The NSE equity turnover since the beginning of the year grew to Sh61 billion, almost double the annual equity turnover in 2009, which was Sh38 billion.

Analysts say the improved performance is due to growth of the bond market which has witnessed a threefold increase on its turnover, which topped Sh338 billion by last month.

The entire bond turnover for 2009 was Sh110 billion.

The NSE 20 Share Index has also gone up by 37 per cent outperforming other major stock markets such as in Nigeria, Ghana and South Africa which grew by 24.7 per cent, 14.75 per cent and 2.49 per cent respectively.

Wider representation of key sectors in the bourse and robust counters especially from Kenya’s financial sector which saw minimal effects of the global banking crisis has also lifted the stock market.

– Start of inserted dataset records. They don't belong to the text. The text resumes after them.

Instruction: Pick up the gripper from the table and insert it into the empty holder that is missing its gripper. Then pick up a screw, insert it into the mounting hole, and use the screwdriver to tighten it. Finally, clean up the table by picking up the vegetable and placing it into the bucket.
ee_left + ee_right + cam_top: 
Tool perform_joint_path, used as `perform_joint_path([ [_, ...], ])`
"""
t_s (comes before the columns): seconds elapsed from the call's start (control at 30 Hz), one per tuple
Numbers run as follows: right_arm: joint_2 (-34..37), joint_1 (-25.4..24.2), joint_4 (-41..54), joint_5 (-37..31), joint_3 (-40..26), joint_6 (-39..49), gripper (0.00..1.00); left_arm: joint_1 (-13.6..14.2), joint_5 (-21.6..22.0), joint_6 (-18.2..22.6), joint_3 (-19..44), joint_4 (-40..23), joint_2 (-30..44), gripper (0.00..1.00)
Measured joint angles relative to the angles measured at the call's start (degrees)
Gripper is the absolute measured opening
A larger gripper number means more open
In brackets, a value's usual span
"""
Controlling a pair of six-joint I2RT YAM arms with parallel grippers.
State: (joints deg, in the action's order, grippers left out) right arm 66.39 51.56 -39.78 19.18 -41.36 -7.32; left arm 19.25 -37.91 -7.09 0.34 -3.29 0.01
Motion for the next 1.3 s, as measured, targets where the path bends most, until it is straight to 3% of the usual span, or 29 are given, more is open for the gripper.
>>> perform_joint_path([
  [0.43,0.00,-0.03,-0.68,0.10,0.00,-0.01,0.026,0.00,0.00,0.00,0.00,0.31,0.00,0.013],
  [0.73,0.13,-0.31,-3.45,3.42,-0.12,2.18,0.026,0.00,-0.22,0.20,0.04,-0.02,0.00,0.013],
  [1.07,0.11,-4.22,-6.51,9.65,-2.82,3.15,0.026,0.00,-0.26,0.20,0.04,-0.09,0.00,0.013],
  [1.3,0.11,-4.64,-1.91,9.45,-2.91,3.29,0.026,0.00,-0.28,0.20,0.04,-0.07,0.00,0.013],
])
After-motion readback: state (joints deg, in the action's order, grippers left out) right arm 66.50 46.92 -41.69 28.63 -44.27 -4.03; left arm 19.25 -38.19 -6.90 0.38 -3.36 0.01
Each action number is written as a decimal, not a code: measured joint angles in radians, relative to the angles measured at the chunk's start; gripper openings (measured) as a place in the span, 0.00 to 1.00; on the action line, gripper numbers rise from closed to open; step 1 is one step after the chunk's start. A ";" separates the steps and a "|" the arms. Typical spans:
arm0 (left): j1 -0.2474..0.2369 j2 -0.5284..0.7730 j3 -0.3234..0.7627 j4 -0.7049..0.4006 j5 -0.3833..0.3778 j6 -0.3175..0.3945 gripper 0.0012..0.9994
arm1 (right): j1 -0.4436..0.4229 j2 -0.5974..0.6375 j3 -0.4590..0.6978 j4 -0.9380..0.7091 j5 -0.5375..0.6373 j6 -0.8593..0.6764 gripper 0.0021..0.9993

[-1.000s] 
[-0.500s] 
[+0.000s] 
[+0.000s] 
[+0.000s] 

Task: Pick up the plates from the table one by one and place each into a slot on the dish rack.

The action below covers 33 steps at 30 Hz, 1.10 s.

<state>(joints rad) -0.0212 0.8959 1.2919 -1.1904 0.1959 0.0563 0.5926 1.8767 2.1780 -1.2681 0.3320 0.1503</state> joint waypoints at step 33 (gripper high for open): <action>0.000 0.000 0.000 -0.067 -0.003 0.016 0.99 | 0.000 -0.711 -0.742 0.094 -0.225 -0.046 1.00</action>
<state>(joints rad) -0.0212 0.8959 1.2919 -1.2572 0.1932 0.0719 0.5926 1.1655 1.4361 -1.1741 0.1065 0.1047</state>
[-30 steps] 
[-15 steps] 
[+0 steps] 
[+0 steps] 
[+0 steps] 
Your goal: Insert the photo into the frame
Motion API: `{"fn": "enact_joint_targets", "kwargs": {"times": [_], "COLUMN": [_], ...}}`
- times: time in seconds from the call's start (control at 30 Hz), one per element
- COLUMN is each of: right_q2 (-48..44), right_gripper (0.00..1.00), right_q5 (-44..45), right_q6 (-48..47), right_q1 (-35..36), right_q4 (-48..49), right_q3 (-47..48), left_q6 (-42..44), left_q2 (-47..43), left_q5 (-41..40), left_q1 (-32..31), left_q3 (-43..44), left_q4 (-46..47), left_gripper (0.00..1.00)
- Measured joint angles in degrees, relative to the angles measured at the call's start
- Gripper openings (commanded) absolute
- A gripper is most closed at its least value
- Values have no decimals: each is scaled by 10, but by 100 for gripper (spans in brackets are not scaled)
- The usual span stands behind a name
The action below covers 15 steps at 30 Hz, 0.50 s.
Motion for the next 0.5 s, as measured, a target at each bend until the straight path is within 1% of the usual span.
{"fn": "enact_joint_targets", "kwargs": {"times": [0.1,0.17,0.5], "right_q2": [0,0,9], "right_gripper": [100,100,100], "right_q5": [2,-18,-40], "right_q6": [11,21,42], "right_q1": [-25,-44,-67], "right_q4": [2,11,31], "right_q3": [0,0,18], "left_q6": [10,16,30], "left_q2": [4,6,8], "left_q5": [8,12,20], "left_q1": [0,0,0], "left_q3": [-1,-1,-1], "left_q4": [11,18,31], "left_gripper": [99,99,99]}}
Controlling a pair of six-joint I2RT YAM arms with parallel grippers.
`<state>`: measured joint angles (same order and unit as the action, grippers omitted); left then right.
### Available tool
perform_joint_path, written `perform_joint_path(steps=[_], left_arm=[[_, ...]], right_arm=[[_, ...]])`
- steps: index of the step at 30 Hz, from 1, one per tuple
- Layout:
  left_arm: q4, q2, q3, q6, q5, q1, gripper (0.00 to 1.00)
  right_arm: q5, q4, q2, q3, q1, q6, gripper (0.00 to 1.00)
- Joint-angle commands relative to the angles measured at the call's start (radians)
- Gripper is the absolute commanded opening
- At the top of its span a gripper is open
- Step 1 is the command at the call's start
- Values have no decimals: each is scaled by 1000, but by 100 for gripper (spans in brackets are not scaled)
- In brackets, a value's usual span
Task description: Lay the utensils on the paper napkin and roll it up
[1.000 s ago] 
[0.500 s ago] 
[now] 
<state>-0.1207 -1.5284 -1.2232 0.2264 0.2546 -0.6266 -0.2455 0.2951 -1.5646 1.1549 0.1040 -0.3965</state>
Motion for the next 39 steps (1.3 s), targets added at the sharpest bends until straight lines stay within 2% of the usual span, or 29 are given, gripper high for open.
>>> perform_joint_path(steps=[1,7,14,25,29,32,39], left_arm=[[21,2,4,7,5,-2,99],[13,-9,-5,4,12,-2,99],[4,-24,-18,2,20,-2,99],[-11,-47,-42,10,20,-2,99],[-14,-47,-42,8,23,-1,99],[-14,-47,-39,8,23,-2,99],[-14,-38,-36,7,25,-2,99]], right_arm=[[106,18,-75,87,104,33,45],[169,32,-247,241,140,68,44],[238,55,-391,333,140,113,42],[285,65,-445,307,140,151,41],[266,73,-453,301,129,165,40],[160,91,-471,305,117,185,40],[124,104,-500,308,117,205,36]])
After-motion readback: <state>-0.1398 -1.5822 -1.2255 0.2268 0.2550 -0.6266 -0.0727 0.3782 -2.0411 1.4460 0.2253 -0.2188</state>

“Nigeria’s stock exchange is still smarting from the banking crisis which forced the Central Bank of Nigeria to rescue the troubled banks which accounts for huge proportion of trading, Ghana’s equities market is still small and thin while South Africa’ stock exchange is yet to recover from the effects of the global financial crisis due to its strong linkage,” said Mr Edwin Nyaducha, a managing principal of Inkubate, a corporate finance and business advisory firm.

The capital market is expected to continue recording improvement as the new constitution comes into effect.

“The vote is an upside for the socio-economic environment and signals a brighter future for the local economy and the exchange,” said Mr Njoroge while presiding over the listing of the KCB Bank Rights Issue shares at the Nairobi bourse.

Increased borrowing

The stock exchange is riding on the increased borrowing appetite from the public as businesses shy away from banks loans.

“The focus on domestic fund raising initiatives is critical as it not only prove the ability to tap resources, but acts as a barometer of level of maturity to potential investors especially for foreign direct investment,” said Mr Amish Gupta, an investment banker with Standard Investment Bank.

The strong performance of NSE is a pointer to the resurgence of equities markets in Africa as it is viewed by investors as one of the strong emerging markets.